Beggars flock to Oman from Pakistan and Yemen during Ramadan

Oman has seen an increase in beggars during the first days of Ramadan this year. They come from Yemen, Syria and Pakistan to make money.

MUSCAT // Kareem Balochi put his life at risk when he travelled by boat illegally from Gwadar in south-western Pakistan to Oman. The 26-year-old decided to make the gruelling journey so he could beg in Oman during Ramadan to send money home.

It took Mr Balochi nearly a day — travelling in a rickety vessel packed with sheep — before landing in the Musandam peninsula in the early hours of the morning before Ramadan started.

He was not alone. There were six other young men from the Pakistani port of Gwadar, located across the Arabian Gulf from Oman.

The seven men then travelled by road to Muscat on the first day of Ramadan to start their begging expedition. They hid in the back of the pickup truck when the road passed in and out of the UAE.

"Ours is one of many boats from Gwadar that travel daily to Musandam a month before Ramadan. We are all beggars. I would say at least 700 Pakistanis from Gwadar are here this Ramadan," Mr Balochi told The National.

“Life is difficult there [in Gwadar]. No jobs. I made about 880 Omani rials (Dh8,760) in Ramadan last year begging in Oman. I earn that for two years working as a labourer back home,” he said.

Worshippers and residents say an unusually high number of beggars from overseas are in the country this Ramadan begging at the mosques or walking door to door.

“Yemenis go through a war and they find Ramadan difficult to make ends meet than the usual months. They just cross the border illegally and find their way to Muscat,” said Hassan Al Khalili, one of the regular worshippers of a mosque in Muscat.

“But it is not just them begging. Syrians as well, Bangladeshis and Libyans. They eat iftar with us in the mosque and this time their number is much larger than last year,” said Mr Al Khalili.
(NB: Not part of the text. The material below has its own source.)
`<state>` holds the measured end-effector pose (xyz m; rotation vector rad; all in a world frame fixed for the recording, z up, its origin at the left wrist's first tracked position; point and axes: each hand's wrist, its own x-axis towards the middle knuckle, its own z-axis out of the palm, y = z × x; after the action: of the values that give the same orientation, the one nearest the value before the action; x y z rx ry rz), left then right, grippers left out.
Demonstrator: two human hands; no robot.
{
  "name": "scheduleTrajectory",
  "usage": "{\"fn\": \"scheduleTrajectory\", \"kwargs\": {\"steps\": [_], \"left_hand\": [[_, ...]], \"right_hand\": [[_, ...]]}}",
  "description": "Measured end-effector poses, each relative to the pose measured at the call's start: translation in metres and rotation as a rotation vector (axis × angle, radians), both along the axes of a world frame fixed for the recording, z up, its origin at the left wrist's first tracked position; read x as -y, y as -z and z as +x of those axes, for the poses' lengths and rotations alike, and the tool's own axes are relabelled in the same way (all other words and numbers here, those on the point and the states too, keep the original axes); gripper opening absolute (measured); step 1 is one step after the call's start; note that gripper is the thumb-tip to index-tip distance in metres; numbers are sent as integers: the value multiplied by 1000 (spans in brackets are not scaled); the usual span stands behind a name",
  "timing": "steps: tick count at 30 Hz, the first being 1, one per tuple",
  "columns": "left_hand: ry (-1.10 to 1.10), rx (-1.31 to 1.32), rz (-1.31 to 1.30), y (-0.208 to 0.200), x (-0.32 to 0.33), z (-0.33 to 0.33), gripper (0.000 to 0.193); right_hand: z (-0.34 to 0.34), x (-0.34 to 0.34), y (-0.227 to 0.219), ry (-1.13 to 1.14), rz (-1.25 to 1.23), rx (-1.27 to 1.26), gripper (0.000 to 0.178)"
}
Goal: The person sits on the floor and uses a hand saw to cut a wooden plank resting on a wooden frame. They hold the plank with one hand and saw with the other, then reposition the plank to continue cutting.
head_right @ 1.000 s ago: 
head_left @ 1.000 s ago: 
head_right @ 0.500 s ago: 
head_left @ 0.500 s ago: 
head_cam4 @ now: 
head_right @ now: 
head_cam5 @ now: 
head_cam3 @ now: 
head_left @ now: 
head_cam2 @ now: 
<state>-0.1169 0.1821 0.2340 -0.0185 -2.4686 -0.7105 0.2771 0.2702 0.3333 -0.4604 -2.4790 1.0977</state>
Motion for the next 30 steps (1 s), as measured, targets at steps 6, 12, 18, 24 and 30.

A Syrian who identified himself as Mustafa was standing at the gate of a mosque holding a placard in his right hand, with Arabic scribbling that read: “Help a fellow Muslim in distress”.

In his left hand was a tin cup for worshippers to drop money in.

At the sight of a police patrol car, he and other beggars disappeared, only to come back a few minutes later.

Begging is illegal in Oman and those found guilty face up to three months imprisonment and deportation.

“It is not a good place to be in Syria right now,” said Mustafa.

“I came here illegally through the UAE-Oman border last week. I heard that the policemen in Oman are not that vigilant like it is in UAE.

“I would say there are at least 150 of my compatriots begging in Oman this month. We don’t beg in one mosque but in different places to escape police detection,” he said.

Salim Al Aulaki, a policeman on patrol in Muscat said they arrested 36 beggars from six different countries in the first two days of Ramadan this year.

“In the whole of Ramadan last year, we arrested about 140. This time about 20 per cent of that number in just two days. It means there are a lot of them here this Ramadan,” he said.

Beggars are also spotted waiting at the ATM machines as well as knocking on doors pestering people for money. Some wait at petrol stations carrying infants or showing fake medical documents to drivers filling up their cars with fuel.

“This man, speaking in a whisper, showed me a medical certificate saying he needed an urgent throat surgery back in his native country. He was here in Oman to collect money from begging to pay for it,” Suhail Al Sharji, a taxi driver based in Muscat, said.

“It looks fake [the medical document] but this explains how far these beggars go to get money from people in the streets.”